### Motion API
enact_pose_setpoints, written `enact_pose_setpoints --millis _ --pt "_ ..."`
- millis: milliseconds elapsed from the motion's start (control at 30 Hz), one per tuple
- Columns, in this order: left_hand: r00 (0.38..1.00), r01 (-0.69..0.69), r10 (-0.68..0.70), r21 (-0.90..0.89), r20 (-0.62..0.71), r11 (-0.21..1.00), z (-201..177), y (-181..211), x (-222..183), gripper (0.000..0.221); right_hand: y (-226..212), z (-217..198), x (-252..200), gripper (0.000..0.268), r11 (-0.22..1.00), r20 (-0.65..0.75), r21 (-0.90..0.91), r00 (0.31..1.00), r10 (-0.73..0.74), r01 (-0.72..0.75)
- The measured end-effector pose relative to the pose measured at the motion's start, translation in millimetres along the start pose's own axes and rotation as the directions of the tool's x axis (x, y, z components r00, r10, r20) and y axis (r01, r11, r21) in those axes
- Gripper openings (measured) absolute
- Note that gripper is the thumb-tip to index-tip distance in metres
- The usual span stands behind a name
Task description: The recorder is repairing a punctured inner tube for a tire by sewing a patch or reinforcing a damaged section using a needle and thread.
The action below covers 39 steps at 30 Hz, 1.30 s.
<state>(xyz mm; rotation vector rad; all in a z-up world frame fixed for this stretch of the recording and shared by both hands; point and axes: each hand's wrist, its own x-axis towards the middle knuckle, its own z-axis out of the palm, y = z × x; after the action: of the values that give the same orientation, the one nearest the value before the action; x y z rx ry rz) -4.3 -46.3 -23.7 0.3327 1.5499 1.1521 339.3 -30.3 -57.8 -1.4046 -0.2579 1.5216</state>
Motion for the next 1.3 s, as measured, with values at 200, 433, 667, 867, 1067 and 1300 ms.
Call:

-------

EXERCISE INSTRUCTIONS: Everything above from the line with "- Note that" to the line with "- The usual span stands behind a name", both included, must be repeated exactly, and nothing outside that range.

SOLUTION FOR THIS EXERCISE:
- Note that gripper is the thumb-tip to index-tip distance in metres
- The usual span stands behind a name

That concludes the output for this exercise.